== What you will do ==
Write out exactly the lines below that run from the one containing "Visual grounding on" through the one containing "Please provide the mask of the right", both included, with no other lines.

== Material provided ==
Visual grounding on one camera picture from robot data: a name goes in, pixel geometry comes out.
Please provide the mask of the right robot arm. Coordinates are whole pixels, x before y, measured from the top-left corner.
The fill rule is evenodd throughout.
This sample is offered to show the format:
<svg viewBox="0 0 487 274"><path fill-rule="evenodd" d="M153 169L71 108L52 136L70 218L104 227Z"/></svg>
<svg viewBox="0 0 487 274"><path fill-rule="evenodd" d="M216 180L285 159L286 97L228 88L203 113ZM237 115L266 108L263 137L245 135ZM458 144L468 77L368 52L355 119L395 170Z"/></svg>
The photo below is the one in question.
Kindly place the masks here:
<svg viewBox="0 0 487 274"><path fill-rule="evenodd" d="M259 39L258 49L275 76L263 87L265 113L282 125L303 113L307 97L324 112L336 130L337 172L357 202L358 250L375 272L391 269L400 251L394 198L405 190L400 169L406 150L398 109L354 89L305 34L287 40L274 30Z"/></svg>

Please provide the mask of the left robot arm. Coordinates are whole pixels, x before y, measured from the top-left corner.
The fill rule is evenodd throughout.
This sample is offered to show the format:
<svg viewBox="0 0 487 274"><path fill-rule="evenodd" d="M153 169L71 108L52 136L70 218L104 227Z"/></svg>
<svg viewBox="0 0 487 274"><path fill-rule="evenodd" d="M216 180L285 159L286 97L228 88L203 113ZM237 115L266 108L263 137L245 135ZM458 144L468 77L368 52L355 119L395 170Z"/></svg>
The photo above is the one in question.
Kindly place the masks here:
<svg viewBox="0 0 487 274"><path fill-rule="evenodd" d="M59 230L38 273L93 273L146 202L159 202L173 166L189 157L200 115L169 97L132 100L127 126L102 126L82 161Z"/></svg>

--

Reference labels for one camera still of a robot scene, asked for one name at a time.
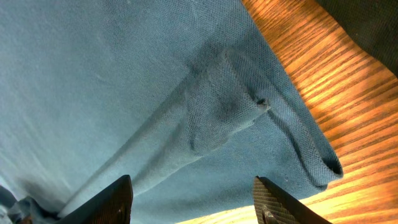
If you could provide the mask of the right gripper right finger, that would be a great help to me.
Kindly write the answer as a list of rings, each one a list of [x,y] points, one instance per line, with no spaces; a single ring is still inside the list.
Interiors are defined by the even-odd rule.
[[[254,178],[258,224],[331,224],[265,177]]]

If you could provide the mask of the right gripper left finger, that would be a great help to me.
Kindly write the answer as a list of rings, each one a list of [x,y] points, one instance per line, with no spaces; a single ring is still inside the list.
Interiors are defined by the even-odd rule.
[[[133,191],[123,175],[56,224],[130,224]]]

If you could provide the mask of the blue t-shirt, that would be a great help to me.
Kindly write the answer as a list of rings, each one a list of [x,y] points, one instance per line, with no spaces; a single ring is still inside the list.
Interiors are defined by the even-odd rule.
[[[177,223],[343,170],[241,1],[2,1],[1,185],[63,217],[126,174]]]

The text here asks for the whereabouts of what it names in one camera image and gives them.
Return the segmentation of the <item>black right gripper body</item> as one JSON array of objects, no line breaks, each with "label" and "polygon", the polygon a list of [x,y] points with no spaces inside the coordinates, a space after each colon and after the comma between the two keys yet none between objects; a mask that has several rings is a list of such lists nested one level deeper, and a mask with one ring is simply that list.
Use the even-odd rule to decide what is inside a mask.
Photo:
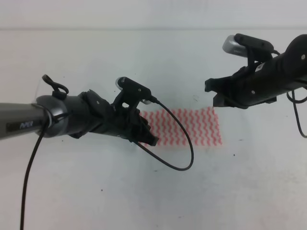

...

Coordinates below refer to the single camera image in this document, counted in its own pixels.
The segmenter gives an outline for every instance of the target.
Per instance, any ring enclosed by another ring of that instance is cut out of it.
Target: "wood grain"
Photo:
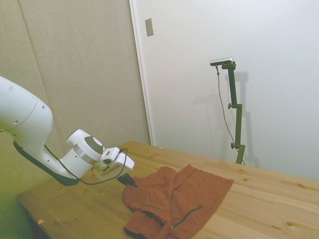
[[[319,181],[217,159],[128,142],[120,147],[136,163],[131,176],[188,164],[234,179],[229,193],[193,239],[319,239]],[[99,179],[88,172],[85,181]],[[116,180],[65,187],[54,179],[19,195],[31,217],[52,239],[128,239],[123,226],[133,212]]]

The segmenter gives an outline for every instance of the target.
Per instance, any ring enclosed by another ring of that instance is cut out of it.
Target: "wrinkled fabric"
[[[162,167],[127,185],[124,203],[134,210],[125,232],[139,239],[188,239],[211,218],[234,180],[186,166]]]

== Exercise output ==
Visual grounding on one camera picture from robot data: a name goes in, pixel geometry comes out.
Please provide the mask of the right robot arm. Coordinates are whole pixels, x before y, measured from the top-left corner.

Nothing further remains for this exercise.